■ ACTION ITEM ■
From the entries, filter out every line that lacks "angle" and copy the rest.

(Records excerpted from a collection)
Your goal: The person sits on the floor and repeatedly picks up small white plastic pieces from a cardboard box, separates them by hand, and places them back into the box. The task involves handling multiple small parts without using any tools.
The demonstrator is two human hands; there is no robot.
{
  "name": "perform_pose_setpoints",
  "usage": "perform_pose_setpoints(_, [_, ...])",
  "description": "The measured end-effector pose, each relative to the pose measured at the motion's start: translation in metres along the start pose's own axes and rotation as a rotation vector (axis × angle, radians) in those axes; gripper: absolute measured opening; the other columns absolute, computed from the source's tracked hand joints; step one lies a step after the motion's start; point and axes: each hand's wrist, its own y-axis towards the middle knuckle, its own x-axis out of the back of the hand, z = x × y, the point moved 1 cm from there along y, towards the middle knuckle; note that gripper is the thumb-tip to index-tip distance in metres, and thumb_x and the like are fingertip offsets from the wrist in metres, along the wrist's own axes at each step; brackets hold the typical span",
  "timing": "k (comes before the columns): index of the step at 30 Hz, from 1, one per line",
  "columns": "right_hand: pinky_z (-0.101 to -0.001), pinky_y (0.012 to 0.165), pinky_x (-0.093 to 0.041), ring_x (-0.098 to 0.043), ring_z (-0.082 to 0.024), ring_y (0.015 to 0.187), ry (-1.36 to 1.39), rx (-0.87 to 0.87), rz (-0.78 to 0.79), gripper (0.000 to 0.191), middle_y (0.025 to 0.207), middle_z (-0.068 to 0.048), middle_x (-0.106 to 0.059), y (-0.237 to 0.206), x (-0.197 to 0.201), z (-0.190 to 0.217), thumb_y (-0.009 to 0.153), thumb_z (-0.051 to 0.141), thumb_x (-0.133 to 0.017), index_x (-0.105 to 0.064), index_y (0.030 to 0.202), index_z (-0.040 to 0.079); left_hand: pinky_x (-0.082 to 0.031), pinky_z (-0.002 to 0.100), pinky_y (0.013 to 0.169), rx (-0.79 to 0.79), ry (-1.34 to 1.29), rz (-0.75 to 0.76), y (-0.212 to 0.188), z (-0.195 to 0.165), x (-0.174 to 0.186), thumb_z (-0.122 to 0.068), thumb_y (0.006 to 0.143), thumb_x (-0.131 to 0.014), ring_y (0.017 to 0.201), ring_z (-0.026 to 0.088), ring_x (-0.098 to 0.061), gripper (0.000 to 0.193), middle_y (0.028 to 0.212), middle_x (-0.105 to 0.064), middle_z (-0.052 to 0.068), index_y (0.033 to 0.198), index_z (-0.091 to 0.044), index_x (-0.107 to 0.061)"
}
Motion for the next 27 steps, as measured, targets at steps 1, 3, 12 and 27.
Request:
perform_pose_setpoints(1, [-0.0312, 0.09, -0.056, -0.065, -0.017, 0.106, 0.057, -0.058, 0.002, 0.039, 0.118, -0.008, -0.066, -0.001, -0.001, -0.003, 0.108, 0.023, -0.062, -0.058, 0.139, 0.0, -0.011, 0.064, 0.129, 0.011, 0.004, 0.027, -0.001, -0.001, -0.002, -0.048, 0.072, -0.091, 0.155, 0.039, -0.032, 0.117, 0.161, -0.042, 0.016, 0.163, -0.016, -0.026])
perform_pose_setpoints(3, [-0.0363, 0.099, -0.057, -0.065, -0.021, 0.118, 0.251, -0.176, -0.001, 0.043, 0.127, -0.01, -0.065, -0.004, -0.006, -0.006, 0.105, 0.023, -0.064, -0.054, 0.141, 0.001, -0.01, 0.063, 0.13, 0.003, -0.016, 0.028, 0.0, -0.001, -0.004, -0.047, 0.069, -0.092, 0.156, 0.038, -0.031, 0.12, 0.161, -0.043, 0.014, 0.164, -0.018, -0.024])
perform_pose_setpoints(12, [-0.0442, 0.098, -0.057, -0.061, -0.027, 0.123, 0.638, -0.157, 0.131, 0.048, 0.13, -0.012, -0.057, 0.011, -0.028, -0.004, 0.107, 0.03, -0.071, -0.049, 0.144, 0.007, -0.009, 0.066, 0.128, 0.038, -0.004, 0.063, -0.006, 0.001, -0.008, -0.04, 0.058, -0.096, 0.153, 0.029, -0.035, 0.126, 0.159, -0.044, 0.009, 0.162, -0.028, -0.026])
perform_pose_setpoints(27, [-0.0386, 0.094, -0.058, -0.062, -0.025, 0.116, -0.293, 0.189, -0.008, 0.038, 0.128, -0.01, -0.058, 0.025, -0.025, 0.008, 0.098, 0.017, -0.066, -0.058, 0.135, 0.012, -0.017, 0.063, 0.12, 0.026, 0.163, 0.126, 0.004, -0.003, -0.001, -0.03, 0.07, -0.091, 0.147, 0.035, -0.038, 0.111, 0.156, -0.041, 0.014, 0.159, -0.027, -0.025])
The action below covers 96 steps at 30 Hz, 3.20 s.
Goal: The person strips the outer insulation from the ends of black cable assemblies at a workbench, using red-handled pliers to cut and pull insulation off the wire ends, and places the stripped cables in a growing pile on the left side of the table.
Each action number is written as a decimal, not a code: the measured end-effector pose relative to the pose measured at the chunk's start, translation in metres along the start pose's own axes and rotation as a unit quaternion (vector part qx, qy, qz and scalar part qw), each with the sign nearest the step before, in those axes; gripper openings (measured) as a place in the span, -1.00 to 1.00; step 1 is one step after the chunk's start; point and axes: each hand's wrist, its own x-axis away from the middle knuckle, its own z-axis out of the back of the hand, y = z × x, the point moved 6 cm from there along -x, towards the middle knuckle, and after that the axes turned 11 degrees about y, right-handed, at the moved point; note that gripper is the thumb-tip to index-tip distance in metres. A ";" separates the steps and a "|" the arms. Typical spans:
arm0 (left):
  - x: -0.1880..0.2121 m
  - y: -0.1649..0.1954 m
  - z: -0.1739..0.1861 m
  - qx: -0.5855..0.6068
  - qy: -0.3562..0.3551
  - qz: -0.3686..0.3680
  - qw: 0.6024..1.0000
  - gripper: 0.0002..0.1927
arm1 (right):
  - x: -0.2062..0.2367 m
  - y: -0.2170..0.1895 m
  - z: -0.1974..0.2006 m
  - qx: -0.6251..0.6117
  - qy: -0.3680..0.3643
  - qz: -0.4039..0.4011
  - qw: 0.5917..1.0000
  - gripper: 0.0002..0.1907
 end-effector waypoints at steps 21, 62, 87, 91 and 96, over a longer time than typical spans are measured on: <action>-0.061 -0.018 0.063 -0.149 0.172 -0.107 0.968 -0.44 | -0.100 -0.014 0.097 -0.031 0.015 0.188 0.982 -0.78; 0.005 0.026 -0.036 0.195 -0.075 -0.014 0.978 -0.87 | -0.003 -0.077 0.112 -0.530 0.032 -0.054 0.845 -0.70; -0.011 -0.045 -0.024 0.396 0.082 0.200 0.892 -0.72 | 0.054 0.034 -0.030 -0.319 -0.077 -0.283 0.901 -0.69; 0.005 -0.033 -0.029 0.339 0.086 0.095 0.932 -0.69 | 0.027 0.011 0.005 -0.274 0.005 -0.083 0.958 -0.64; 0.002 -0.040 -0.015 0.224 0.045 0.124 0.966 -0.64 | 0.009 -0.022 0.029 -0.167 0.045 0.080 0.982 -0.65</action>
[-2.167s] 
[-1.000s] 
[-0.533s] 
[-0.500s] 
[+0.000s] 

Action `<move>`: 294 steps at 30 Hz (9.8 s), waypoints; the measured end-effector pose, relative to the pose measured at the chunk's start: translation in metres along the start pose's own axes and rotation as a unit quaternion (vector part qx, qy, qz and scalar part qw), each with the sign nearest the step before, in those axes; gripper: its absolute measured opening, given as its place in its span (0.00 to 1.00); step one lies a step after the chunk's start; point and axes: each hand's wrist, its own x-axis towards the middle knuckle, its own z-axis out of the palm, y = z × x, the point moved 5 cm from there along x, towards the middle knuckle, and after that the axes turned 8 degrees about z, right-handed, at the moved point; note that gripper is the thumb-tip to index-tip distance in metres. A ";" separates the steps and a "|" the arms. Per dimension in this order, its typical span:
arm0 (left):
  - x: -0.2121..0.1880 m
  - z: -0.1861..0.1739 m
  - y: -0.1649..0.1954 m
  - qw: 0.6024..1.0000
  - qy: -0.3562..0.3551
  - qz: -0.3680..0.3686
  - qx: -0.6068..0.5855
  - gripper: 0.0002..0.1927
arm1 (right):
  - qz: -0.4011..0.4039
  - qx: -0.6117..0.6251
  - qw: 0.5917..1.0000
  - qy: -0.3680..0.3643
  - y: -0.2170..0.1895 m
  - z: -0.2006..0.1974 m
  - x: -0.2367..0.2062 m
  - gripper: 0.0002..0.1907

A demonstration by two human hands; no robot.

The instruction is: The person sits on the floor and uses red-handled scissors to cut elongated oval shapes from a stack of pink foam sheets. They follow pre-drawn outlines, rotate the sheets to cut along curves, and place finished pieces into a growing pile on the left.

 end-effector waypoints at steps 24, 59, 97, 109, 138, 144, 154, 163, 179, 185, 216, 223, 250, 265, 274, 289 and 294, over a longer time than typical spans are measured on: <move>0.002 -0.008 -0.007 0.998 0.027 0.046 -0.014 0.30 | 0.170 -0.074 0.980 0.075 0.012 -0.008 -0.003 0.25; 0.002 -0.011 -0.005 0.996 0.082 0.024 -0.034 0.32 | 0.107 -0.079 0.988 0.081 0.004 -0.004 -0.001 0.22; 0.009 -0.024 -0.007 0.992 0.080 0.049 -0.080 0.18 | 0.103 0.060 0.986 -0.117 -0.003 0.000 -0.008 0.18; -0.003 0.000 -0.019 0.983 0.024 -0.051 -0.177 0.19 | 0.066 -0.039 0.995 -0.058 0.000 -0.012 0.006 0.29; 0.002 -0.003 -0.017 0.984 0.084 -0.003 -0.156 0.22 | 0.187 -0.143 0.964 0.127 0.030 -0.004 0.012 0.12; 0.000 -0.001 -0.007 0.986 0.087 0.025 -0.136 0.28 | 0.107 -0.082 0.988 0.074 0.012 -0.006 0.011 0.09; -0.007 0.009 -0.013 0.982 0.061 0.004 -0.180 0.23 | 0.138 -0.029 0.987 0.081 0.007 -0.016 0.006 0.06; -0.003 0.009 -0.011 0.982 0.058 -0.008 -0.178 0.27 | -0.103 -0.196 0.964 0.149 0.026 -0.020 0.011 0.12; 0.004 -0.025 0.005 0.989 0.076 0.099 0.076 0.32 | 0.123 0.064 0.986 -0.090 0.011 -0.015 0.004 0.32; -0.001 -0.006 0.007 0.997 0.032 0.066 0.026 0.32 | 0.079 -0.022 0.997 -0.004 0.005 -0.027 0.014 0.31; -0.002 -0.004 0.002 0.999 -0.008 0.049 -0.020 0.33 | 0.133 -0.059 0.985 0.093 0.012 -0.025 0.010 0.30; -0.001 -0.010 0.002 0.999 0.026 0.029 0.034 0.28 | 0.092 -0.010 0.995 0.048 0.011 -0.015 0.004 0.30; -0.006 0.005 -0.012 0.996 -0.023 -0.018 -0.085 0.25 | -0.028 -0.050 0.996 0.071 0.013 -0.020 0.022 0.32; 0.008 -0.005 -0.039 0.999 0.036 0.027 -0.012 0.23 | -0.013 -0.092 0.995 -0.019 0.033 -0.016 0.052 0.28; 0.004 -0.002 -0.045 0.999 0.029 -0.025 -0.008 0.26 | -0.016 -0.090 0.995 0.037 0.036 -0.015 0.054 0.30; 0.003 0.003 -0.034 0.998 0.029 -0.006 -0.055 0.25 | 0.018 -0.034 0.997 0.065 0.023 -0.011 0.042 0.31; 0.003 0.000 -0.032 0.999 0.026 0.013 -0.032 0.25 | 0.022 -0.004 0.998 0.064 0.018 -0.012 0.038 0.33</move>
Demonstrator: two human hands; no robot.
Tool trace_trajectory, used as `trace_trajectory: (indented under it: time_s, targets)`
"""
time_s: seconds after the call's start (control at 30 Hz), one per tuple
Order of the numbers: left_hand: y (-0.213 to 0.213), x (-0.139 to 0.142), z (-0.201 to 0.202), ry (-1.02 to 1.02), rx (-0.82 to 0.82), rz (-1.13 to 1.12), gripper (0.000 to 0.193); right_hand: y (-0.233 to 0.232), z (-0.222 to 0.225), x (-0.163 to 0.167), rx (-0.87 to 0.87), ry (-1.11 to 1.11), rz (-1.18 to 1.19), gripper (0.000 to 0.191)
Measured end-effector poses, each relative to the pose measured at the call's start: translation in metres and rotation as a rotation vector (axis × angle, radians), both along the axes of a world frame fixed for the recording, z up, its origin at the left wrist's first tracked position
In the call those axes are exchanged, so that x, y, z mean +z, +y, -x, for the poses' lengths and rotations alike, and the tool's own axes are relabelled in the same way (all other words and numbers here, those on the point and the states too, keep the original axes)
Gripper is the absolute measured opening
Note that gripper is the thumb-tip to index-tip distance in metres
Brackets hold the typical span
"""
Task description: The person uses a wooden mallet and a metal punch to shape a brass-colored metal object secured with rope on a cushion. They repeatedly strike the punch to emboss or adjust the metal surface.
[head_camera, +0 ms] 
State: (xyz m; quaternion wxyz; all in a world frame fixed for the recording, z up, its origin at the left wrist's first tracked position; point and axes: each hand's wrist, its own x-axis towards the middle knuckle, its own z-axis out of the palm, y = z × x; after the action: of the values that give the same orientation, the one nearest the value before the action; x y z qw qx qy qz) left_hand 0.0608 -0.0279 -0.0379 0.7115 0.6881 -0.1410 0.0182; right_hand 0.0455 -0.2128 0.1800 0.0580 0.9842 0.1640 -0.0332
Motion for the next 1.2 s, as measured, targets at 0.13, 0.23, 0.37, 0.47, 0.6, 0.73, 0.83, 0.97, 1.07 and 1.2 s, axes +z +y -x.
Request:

■ RESULT OF THE EXERCISE ■
  "description": "The measured end-effector pose, each relative to the pose measured at the motion's start: translation in metres along the start pose's own axes and rotation as a rotation vector (axis × angle, radians) in those axes; gripper: absolute measured opening; the other columns absolute, computed from the source's tracked hand joints; step one lies a step after the motion's start; point and axes: each hand's wrist, its own y-axis towards the middle knuckle, its own x-axis out of the back of the hand, z = x × y, the point moved 1 cm from there along y, towards the middle knuckle; note that gripper is the thumb-tip to index-tip distance in metres, and thumb_x and the like are fingertip offsets from the wrist in metres, along the wrist's own axes at each step; brackets hold the typical span",
Measured end-effector poses, each relative to the pose measured at the call's start: translation in metres and rotation as a rotation vector (axis × angle, radians), both along the axes of a world frame fixed for the recording, z up, its origin at the left wrist's first tracked position

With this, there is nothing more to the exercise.